== YOUR INSTRUCTIONS ==
Omit the pictures and reproduce the rest of the listing exactly.

::: DATA SHOWN

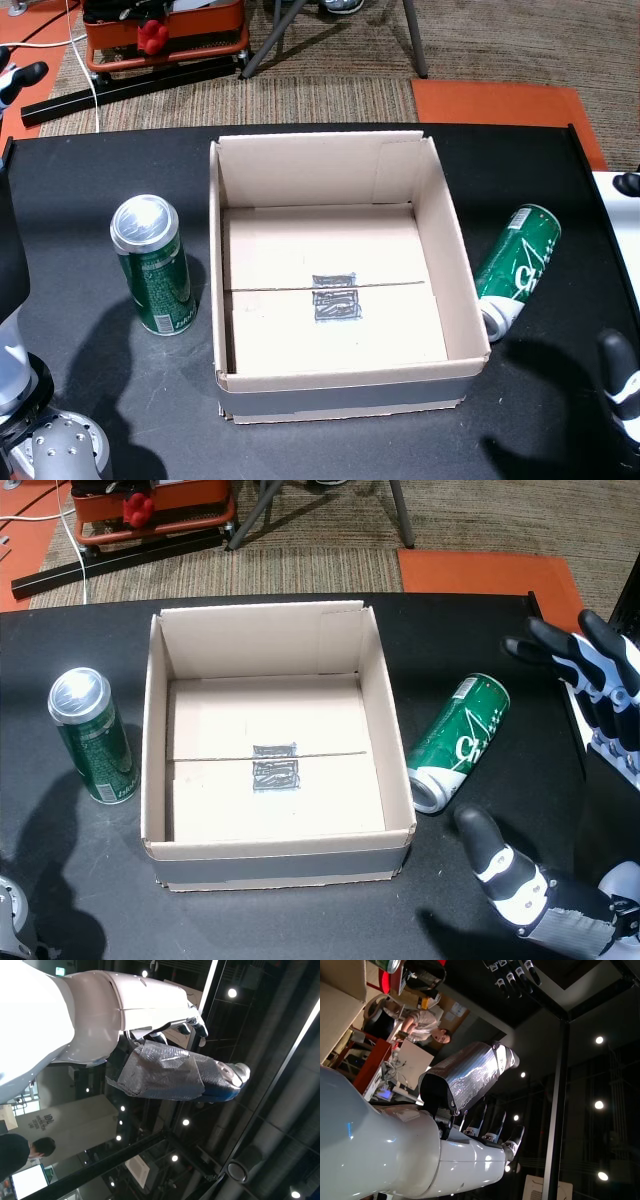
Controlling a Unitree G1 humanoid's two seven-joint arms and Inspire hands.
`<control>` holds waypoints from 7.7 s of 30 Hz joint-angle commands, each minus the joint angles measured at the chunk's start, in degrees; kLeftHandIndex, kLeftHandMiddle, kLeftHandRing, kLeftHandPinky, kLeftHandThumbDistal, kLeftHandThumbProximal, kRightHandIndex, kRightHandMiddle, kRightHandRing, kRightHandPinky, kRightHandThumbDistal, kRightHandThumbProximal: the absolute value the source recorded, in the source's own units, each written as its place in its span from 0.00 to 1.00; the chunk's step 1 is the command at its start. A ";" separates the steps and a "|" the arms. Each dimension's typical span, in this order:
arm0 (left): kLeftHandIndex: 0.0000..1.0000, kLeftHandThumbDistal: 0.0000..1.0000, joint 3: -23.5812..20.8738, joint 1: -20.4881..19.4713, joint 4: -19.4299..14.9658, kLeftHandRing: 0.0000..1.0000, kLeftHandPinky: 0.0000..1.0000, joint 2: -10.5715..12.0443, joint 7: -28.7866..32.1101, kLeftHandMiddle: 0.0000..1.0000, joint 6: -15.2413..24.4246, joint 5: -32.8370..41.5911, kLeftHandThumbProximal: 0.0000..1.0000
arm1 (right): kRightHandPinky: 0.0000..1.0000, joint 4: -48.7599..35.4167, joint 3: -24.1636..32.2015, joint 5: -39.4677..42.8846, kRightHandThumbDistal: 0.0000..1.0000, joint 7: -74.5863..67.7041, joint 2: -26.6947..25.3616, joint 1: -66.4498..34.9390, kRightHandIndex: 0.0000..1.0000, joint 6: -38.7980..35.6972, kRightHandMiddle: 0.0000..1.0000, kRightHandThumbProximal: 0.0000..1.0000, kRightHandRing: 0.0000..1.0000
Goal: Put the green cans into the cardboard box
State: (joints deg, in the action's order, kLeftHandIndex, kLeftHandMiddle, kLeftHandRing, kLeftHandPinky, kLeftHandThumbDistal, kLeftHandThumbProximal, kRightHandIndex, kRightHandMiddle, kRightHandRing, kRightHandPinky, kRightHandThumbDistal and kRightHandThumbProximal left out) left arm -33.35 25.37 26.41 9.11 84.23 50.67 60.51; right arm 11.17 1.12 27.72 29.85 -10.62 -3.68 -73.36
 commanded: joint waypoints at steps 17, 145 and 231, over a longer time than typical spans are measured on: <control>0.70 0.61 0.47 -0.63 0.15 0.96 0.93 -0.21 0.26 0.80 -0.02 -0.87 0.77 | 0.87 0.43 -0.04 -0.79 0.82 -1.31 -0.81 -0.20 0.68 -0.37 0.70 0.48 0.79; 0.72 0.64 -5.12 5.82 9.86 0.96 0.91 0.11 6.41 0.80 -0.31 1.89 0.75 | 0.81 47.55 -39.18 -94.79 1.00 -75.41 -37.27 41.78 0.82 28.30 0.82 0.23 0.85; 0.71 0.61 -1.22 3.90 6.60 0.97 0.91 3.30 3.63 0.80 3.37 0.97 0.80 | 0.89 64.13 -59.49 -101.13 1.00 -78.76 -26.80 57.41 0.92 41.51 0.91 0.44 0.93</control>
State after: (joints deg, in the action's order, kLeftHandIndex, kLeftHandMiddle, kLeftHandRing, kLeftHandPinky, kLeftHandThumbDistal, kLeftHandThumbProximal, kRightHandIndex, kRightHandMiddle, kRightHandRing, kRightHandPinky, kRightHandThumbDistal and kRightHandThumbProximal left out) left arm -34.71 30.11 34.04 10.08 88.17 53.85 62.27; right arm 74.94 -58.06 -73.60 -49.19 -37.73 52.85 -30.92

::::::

== PROBLEM SOLUTION ==
Controlling a Unitree G1 humanoid's two seven-joint arms and Inspire hands.
`<control>` holds waypoints from 7.7 s of 30 Hz joint-angle commands, each minus the joint angles measured at the chunk's start, in degrees; kLeftHandIndex, kLeftHandMiddle, kLeftHandRing, kLeftHandPinky, kLeftHandThumbDistal, kLeftHandThumbProximal, kRightHandIndex, kRightHandMiddle, kRightHandRing, kRightHandPinky, kRightHandThumbDistal, kRightHandThumbProximal: the absolute value the source recorded, in the source's own units, each written as its place in its span from 0.00 to 1.00; the chunk's step 1 is the command at its start. A ";" separates the steps and a "|" the arms. Each dimension's typical span, in this order:
arm0 (left): kLeftHandIndex: 0.0000..1.0000, kLeftHandThumbDistal: 0.0000..1.0000, joint 3: -23.5812..20.8738, joint 1: -20.4881..19.4713, joint 4: -19.4299..14.9658, kLeftHandRing: 0.0000..1.0000, kLeftHandPinky: 0.0000..1.0000, joint 2: -10.5715..12.0443, joint 7: -28.7866..32.1101, kLeftHandMiddle: 0.0000..1.0000, joint 6: -15.2413..24.4246, joint 5: -32.8370..41.5911, kLeftHandThumbProximal: 0.0000..1.0000
arm1 (right): kRightHandPinky: 0.0000..1.0000, joint 4: -48.7599..35.4167, joint 3: -24.1636..32.2015, joint 5: -39.4677..42.8846, kRightHandThumbDistal: 0.0000..1.0000, joint 7: -74.5863..67.7041, joint 2: -26.6947..25.3616, joint 1: -66.4498..34.9390, kRightHandIndex: 0.0000..1.0000, joint 6: -38.7980..35.6972, kRightHandMiddle: 0.0000..1.0000, kRightHandThumbProximal: 0.0000..1.0000, kRightHandRing: 0.0000..1.0000
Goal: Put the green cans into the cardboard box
State: (joints deg, in the action's order, kLeftHandIndex, kLeftHandMiddle, kLeftHandRing, kLeftHandPinky, kLeftHandThumbDistal, kLeftHandThumbProximal, kRightHandIndex, kRightHandMiddle, kRightHandRing, kRightHandPinky, kRightHandThumbDistal and kRightHandThumbProximal left out) left arm -33.35 25.37 26.41 9.11 84.23 50.67 60.51; right arm 11.17 1.12 27.72 29.85 -10.62 -3.68 -73.36
 commanded: joint waypoints at steps 17, 145 and 231, over a longer time than typical spans are measured on: <control>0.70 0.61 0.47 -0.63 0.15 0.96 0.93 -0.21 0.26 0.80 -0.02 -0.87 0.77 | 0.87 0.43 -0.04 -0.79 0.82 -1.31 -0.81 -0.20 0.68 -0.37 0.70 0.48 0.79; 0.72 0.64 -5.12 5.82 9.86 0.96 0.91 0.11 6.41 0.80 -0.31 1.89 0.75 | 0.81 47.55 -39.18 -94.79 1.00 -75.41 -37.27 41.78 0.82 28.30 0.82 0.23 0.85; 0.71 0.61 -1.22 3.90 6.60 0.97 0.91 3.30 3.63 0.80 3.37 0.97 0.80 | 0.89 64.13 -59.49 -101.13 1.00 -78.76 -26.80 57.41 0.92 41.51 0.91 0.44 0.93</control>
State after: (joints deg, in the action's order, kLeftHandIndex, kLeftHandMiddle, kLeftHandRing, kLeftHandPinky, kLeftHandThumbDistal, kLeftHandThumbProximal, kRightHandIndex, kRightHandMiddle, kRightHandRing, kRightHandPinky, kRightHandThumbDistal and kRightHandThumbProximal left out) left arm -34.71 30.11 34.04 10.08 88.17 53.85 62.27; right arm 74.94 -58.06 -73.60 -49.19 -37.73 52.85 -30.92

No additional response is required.